:: DATASET ENTRIES ::

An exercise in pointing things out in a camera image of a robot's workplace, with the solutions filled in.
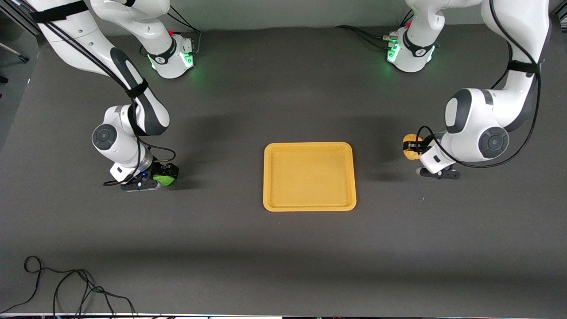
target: yellow object
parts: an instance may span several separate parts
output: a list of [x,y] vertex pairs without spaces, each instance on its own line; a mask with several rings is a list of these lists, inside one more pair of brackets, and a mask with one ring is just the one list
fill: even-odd
[[[406,136],[404,136],[404,141],[403,143],[407,142],[407,141],[411,141],[411,142],[415,142],[416,141],[416,137],[417,135],[415,134],[408,134]],[[422,139],[421,137],[417,138],[418,142],[423,141],[424,139]],[[415,160],[419,160],[420,159],[420,155],[414,151],[414,150],[409,150],[409,149],[404,149],[404,155],[407,157],[408,160],[410,161],[415,161]]]
[[272,143],[264,150],[264,207],[271,212],[356,206],[353,151],[345,142]]

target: black cable
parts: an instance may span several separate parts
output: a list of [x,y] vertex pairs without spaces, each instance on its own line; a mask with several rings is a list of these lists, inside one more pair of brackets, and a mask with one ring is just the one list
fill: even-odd
[[[30,260],[32,260],[32,259],[35,259],[35,261],[37,261],[37,264],[38,264],[37,270],[33,270],[33,271],[32,271],[32,270],[30,270],[29,267],[28,267],[28,263],[29,263]],[[124,300],[126,300],[126,301],[128,302],[128,305],[130,306],[130,310],[132,311],[132,317],[134,318],[134,314],[136,313],[136,310],[135,310],[135,308],[134,308],[134,305],[133,305],[132,302],[130,301],[130,299],[128,299],[127,297],[123,297],[123,296],[120,296],[120,295],[115,295],[114,293],[110,293],[110,292],[108,292],[108,291],[105,291],[104,288],[101,287],[101,286],[96,286],[95,283],[94,283],[94,278],[93,278],[92,274],[91,274],[89,271],[85,270],[85,269],[71,269],[71,270],[63,270],[63,271],[61,271],[61,270],[55,270],[55,269],[49,268],[49,267],[43,267],[43,265],[41,264],[41,260],[40,260],[38,257],[32,255],[32,256],[29,256],[29,257],[27,257],[27,258],[25,259],[25,261],[24,261],[24,270],[25,270],[27,273],[29,273],[29,274],[35,274],[35,273],[37,273],[35,288],[34,288],[34,290],[33,290],[32,295],[31,295],[26,301],[24,301],[23,303],[15,304],[15,305],[9,307],[8,309],[6,309],[6,310],[0,312],[0,314],[6,313],[6,312],[8,312],[8,311],[14,309],[15,307],[18,307],[18,306],[21,306],[21,305],[24,305],[24,304],[30,302],[30,301],[33,299],[33,297],[36,295],[37,290],[38,290],[38,288],[39,288],[39,282],[40,282],[40,279],[41,279],[41,274],[42,274],[44,271],[49,270],[49,271],[51,271],[51,272],[55,272],[56,274],[65,274],[65,276],[63,277],[63,279],[61,279],[61,280],[59,281],[59,283],[57,284],[57,288],[55,289],[55,292],[54,292],[54,294],[53,294],[53,309],[52,309],[52,311],[53,311],[53,317],[54,317],[54,318],[57,317],[56,301],[57,301],[59,289],[61,288],[61,284],[62,284],[65,280],[67,280],[69,277],[71,277],[72,275],[74,275],[74,274],[77,274],[77,275],[79,276],[79,278],[80,278],[82,281],[85,282],[85,291],[83,292],[83,296],[82,296],[82,298],[81,298],[81,304],[79,305],[79,308],[77,309],[77,312],[75,313],[75,317],[76,317],[76,318],[81,317],[84,303],[86,302],[88,296],[89,296],[90,293],[92,293],[92,292],[95,292],[95,293],[99,293],[99,294],[104,295],[104,297],[105,297],[105,299],[106,299],[106,302],[107,302],[107,305],[108,305],[108,309],[111,311],[111,313],[112,313],[113,316],[115,315],[116,312],[115,312],[114,309],[112,308],[112,305],[111,305],[111,303],[110,303],[109,297],[114,297],[114,298],[117,298],[117,299],[124,299]]]
[[346,30],[354,31],[354,33],[356,33],[362,40],[364,40],[365,42],[369,43],[369,44],[372,45],[373,47],[378,48],[378,49],[380,49],[380,50],[386,50],[386,49],[387,49],[387,47],[382,46],[382,45],[378,45],[378,44],[372,42],[372,41],[368,38],[368,37],[370,37],[370,38],[372,38],[372,39],[376,39],[376,40],[379,39],[379,40],[381,40],[382,37],[379,37],[379,36],[377,36],[377,35],[373,35],[373,34],[371,34],[371,33],[368,33],[368,32],[366,32],[366,31],[364,31],[364,30],[362,30],[362,29],[360,29],[360,28],[352,27],[352,26],[345,26],[345,25],[343,25],[343,26],[336,26],[335,28],[340,28],[340,29],[346,29]]
[[565,8],[565,6],[567,6],[567,2],[563,3],[563,5],[562,5],[560,8],[558,8],[557,10],[555,10],[555,14],[558,15],[559,12],[561,12],[561,10],[563,10],[563,9]]
[[187,21],[187,20],[181,15],[181,13],[179,13],[179,11],[177,11],[173,6],[171,6],[171,9],[172,9],[175,13],[177,13],[177,15],[178,15],[183,21],[185,21],[186,25],[187,25],[189,28],[193,29],[193,30],[194,30],[195,32],[197,32],[197,33],[201,33],[201,31],[200,31],[199,29],[193,27],[193,26],[189,23],[189,21]]
[[[496,26],[498,26],[498,29],[500,29],[500,31],[506,36],[506,38],[508,39],[509,42],[512,42],[516,47],[518,47],[518,49],[520,49],[520,51],[522,51],[527,58],[530,60],[530,62],[534,65],[537,65],[537,63],[535,62],[535,59],[531,56],[531,54],[524,49],[523,46],[521,46],[514,38],[512,38],[510,36],[510,34],[504,29],[504,27],[502,26],[502,23],[500,22],[500,20],[498,20],[498,17],[496,16],[496,13],[494,12],[494,0],[489,0],[489,4],[490,4],[490,13],[492,14],[492,18],[494,19],[494,22],[496,23]],[[416,137],[416,143],[417,143],[417,139],[419,138],[419,135],[421,133],[422,129],[427,129],[429,131],[429,133],[431,134],[431,137],[433,138],[433,140],[435,141],[435,143],[437,143],[437,145],[439,146],[440,150],[443,151],[443,153],[448,156],[448,158],[450,158],[451,160],[453,160],[454,162],[461,164],[465,167],[470,167],[470,168],[474,168],[474,169],[486,169],[486,168],[491,168],[491,167],[496,167],[496,166],[500,166],[503,164],[506,164],[508,162],[510,162],[514,157],[516,157],[520,151],[524,148],[524,146],[526,146],[526,144],[528,143],[528,141],[530,140],[533,132],[534,132],[534,128],[535,128],[535,123],[538,119],[538,111],[539,111],[539,104],[540,104],[540,96],[541,96],[541,76],[539,73],[535,73],[534,74],[534,78],[538,83],[538,88],[537,88],[537,97],[536,97],[536,104],[535,104],[535,109],[534,109],[534,116],[532,118],[532,123],[530,126],[530,130],[526,136],[526,139],[524,140],[524,142],[522,143],[522,145],[518,148],[518,150],[512,154],[512,156],[510,156],[509,158],[505,159],[504,161],[498,162],[498,163],[494,163],[494,164],[489,164],[489,165],[471,165],[468,163],[464,163],[462,161],[459,161],[458,159],[454,158],[451,154],[449,154],[445,148],[441,145],[441,142],[439,142],[439,140],[437,140],[437,138],[435,137],[435,134],[433,133],[433,131],[431,130],[431,128],[429,128],[428,126],[422,126],[420,127],[420,129],[417,131],[417,137]]]
[[140,45],[140,49],[138,50],[138,53],[139,53],[141,56],[146,56],[147,51],[146,51],[146,54],[144,54],[144,53],[142,53],[142,49],[143,49],[143,45]]
[[404,19],[401,20],[400,27],[403,27],[405,23],[409,21],[412,17],[413,17],[413,10],[410,9],[408,13],[405,14]]
[[170,159],[168,159],[168,160],[166,160],[166,159],[160,159],[160,160],[159,160],[159,159],[158,159],[158,160],[154,161],[154,162],[156,162],[156,163],[171,162],[171,161],[173,161],[173,160],[175,159],[175,157],[177,156],[177,154],[175,153],[175,151],[172,150],[172,149],[164,148],[164,147],[161,147],[161,146],[151,145],[151,144],[146,143],[145,141],[143,141],[141,138],[138,138],[138,139],[139,139],[139,141],[140,141],[142,144],[146,145],[146,146],[148,147],[148,149],[150,149],[150,148],[157,148],[157,149],[161,149],[161,150],[166,150],[166,151],[171,152],[171,153],[173,154],[173,156],[172,156]]
[[177,13],[177,15],[178,15],[179,17],[181,17],[181,19],[182,19],[183,21],[179,20],[177,17],[175,17],[175,16],[172,15],[171,13],[167,13],[168,16],[170,16],[173,20],[175,20],[175,21],[181,23],[182,25],[184,25],[184,26],[186,26],[186,27],[188,27],[188,28],[191,28],[194,32],[196,32],[196,33],[201,33],[201,30],[199,30],[199,29],[197,29],[196,27],[192,26],[192,25],[179,13],[179,11],[175,10],[174,7],[171,7],[171,9],[172,9],[175,13]]
[[11,0],[7,0],[5,1],[5,3],[12,8],[12,10],[14,10],[15,12],[19,13],[19,15],[30,25],[32,26],[37,33],[41,33],[41,30],[39,30],[39,27],[37,26],[37,24],[33,21],[33,19],[31,19],[31,17],[26,16],[25,14],[22,14],[21,10],[17,10],[16,7],[14,7],[16,4],[15,3],[11,3]]
[[102,61],[100,61],[100,59],[98,59],[96,56],[94,56],[94,54],[92,54],[90,51],[88,51],[76,39],[73,39],[68,33],[63,31],[61,28],[59,28],[58,26],[56,26],[52,22],[44,23],[44,25],[48,29],[50,29],[53,33],[55,33],[57,36],[59,36],[67,44],[71,45],[72,48],[74,48],[79,53],[81,53],[83,56],[85,56],[87,59],[89,59],[89,61],[93,62],[104,73],[106,73],[111,79],[113,79],[116,83],[118,83],[118,85],[120,85],[120,87],[122,87],[123,90],[125,90],[125,91],[128,90],[126,85],[118,78],[117,75],[115,75],[115,73],[109,67],[107,67],[104,63],[102,63]]
[[0,9],[2,9],[3,12],[5,12],[9,16],[11,16],[13,21],[16,21],[17,24],[19,24],[22,28],[26,29],[29,33],[35,35],[35,33],[33,33],[33,31],[31,31],[25,24],[23,24],[20,20],[18,20],[12,13],[10,13],[8,10],[6,10],[3,6],[0,6]]
[[356,33],[361,33],[367,37],[371,37],[373,39],[378,39],[378,40],[382,40],[382,36],[378,36],[378,35],[373,35],[369,32],[364,31],[363,29],[357,28],[357,27],[353,27],[353,26],[347,26],[347,25],[340,25],[340,26],[336,26],[335,28],[340,28],[340,29],[347,29],[347,30],[352,30]]
[[[506,44],[508,45],[508,63],[510,63],[512,61],[512,46],[510,45],[510,43],[508,41],[506,41]],[[496,82],[490,87],[490,89],[492,90],[493,88],[495,88],[500,81],[502,81],[504,79],[504,77],[506,75],[508,75],[508,67],[506,67],[506,70],[504,70],[504,73],[502,73],[502,75],[499,77],[498,80],[496,80]]]

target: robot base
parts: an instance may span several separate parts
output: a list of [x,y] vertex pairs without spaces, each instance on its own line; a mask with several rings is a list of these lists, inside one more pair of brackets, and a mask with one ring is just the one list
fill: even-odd
[[159,180],[168,179],[169,184],[177,179],[179,168],[171,163],[162,165],[161,163],[152,163],[152,165],[143,171],[137,177],[131,179],[128,183],[120,185],[120,188],[126,192],[138,191],[155,191],[161,188],[162,183]]
[[171,38],[176,42],[176,51],[165,63],[160,64],[148,54],[151,67],[158,72],[162,78],[174,79],[182,76],[194,65],[193,43],[191,39],[186,39],[180,35],[172,35]]
[[396,41],[390,42],[390,50],[388,50],[386,61],[394,64],[396,68],[401,71],[414,73],[423,69],[424,66],[431,61],[431,55],[433,54],[433,50],[435,50],[435,46],[433,46],[429,52],[423,50],[424,54],[421,57],[413,56],[412,51],[408,49],[402,41],[403,35],[407,29],[406,27],[401,27],[396,31],[390,32],[390,37],[396,39]]

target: black velcro strap
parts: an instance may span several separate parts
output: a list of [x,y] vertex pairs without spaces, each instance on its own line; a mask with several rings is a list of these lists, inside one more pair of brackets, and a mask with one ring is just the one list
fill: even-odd
[[55,8],[47,9],[40,12],[32,12],[29,15],[36,23],[46,23],[51,21],[65,20],[68,16],[88,11],[87,5],[84,1],[77,1],[68,3],[66,5],[58,6]]
[[142,129],[138,126],[136,122],[136,117],[134,116],[134,109],[138,107],[136,104],[132,104],[128,108],[128,123],[130,123],[130,127],[134,130],[134,132],[139,136],[148,136],[146,132],[142,131]]
[[162,54],[149,54],[149,55],[150,58],[154,60],[157,64],[163,65],[170,60],[170,57],[172,57],[175,54],[175,52],[177,52],[177,41],[175,41],[175,39],[172,39],[170,48],[167,49],[167,51],[163,52]]
[[129,97],[137,98],[138,96],[142,95],[146,89],[147,81],[146,79],[142,79],[142,83],[138,84],[136,87],[131,88],[130,90],[125,90],[125,92]]
[[524,72],[527,74],[537,74],[539,73],[539,64],[510,61],[508,62],[508,70]]
[[435,45],[435,43],[431,43],[427,47],[421,47],[417,44],[414,44],[408,38],[408,30],[404,31],[404,35],[402,36],[401,39],[404,42],[405,47],[408,48],[412,52],[412,55],[415,56],[415,57],[424,56]]
[[405,141],[404,142],[404,150],[412,150],[412,151],[415,151],[415,152],[422,153],[425,150],[426,147],[427,147],[427,144],[425,144],[423,141],[420,141],[420,142]]

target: green led light
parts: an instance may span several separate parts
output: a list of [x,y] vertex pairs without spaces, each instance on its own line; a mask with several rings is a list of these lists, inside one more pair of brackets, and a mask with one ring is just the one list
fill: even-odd
[[155,65],[154,65],[154,62],[153,62],[153,61],[151,60],[151,57],[150,57],[150,55],[149,55],[149,54],[147,55],[147,59],[148,59],[148,60],[150,60],[150,63],[151,63],[151,68],[155,70]]
[[393,51],[393,52],[390,52],[388,54],[388,60],[390,62],[394,62],[394,61],[396,61],[396,57],[397,57],[398,52],[400,52],[400,45],[398,43],[396,43],[396,46],[393,47],[393,48],[390,48],[390,50]]
[[183,64],[185,64],[186,68],[191,68],[193,66],[193,60],[190,53],[179,52],[179,56],[181,57],[181,60],[183,60]]
[[435,45],[431,48],[431,52],[429,53],[429,57],[427,58],[427,62],[431,61],[431,56],[433,55],[433,50],[435,50]]

:::

→ **ASSIGNMENT**:
All lines above with the word "target" need to be reported.

→ **PROBLEM SOLUTION**:
target: yellow object
target: black cable
target: robot base
target: black velcro strap
target: green led light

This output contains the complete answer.